Fachin discute com Moraes possibilidade de encerrar inquérito das fake news no STF

Presidente da Corte afirma que investigação aberta em 2019 pode entrar em nova fase e que é hora de avaliar o fim do procedimento

31/03/2026 às 16:44 por Redação Plox

O presidente do Supremo Tribunal Federal (STF), Edson Fachin, afirmou que já discute com o relator Alexandre de Moraes e outros ministros a possibilidade de encerrar o chamado inquérito das fake news, aberto em 2019 e em andamento há seis anos.

Presidente do STF, Edson Fachin, indicou fim do inquérito das fake news

Presidente do STF, Edson Fachin, indicou fim do inquérito das fake news

Foto: Ester Vargas/STF


A declaração foi feita nesta terça-feira (31/3), durante um balanço de sua gestão em seis meses à frente da Corte, em conversa com jornalistas no Salão Branco do Palácio do STF, em Brasília.

STF debate encerramento do inquérito

Ao tratar do tema, Fachin sinalizou que a investigação pode entrar em uma nova fase e indicou que é hora de avaliar o fim do procedimento.

Todo o remédio, a depender da dosagem, pode se transformar em veneno. (...) É o momento de pensar no encerramento desse tipo de atividadeEdson Fachin

Aberto em 2019, o inquérito teve papel central em apurações sobre ataques às instituições, incluindo a disseminação de desinformação e ameaças a ministros do STF. Fachin lembrou que foi relator da decisão que considerou a investigação constitucional e afirmou que ela cumpriu uma função relevante na proteção da democracia. Segundo ele, o diálogo sobre o encerramento já está em curso dentro do tribunal.

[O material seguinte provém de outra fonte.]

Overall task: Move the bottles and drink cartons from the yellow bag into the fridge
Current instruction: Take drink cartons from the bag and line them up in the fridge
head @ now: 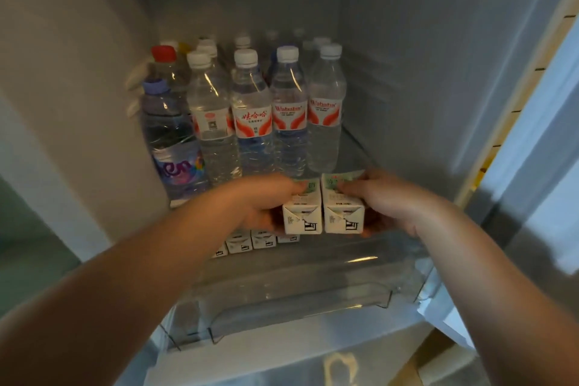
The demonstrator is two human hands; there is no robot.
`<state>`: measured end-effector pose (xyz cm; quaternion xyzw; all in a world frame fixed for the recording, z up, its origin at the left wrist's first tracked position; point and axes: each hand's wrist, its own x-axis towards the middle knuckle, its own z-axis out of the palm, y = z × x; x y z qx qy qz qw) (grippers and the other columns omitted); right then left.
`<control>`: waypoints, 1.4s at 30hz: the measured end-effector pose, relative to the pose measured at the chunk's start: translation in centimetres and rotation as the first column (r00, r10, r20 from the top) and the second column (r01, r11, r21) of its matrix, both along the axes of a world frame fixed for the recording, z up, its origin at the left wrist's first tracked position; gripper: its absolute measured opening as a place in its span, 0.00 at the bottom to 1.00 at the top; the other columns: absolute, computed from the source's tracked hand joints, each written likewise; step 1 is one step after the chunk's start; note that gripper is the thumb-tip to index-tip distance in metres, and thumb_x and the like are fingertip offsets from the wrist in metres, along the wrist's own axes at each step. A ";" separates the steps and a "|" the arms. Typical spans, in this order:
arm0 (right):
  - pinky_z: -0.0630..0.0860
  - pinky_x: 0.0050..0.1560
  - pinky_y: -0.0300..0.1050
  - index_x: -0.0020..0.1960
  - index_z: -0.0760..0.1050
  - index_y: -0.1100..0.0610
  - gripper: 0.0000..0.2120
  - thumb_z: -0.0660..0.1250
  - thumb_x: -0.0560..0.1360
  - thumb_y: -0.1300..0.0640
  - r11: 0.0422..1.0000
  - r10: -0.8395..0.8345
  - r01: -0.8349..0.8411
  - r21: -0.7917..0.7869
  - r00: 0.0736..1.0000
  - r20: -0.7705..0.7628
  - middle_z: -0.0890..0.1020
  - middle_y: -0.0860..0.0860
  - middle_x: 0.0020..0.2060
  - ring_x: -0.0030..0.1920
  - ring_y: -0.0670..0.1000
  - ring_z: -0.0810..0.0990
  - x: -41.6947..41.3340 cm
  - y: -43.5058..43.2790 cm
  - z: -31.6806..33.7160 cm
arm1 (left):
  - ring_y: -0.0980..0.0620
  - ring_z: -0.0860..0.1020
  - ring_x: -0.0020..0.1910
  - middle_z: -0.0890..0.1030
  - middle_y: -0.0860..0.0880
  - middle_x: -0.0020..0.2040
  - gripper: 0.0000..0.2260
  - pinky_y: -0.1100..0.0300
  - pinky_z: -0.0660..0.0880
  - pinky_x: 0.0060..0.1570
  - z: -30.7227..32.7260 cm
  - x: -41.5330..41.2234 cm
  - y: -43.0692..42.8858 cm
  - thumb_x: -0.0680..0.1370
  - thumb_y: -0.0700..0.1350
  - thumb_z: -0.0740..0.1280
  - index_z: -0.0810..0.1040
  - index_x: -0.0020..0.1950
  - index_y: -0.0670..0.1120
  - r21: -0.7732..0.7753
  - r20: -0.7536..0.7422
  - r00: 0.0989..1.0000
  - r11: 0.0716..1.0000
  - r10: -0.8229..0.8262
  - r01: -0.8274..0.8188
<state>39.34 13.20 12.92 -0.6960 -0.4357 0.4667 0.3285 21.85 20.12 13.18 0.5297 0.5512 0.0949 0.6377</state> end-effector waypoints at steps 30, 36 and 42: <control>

Gestão cita mais de 56 mil decisões em seis meses

No balanço apresentado, Fachin disse que o tribunal tomou mais de 56 mil decisões de outubro de 2025 a março de 2026. De acordo com ele, a gestão busca reforçar decisões colegiadas, em contraposição a despachos individuais — tema que vem sendo discutido internamente como forma de dar maior uniformidade às decisões do STF.

Polarização, pressão pública e o custo das decisões

O presidente do STF também afirmou que a Corte atua em um cenário de polarização e de oscilações na percepção pública sobre o tribunal, apontando que é natural não agradar a todos. Ele comparou o funcionamento das instituições a uma estrutura técnica, com falhas e acertos, e defendeu que o contribuinte avalie se o sistema opera de modo saudável, mesmo quando há problemas.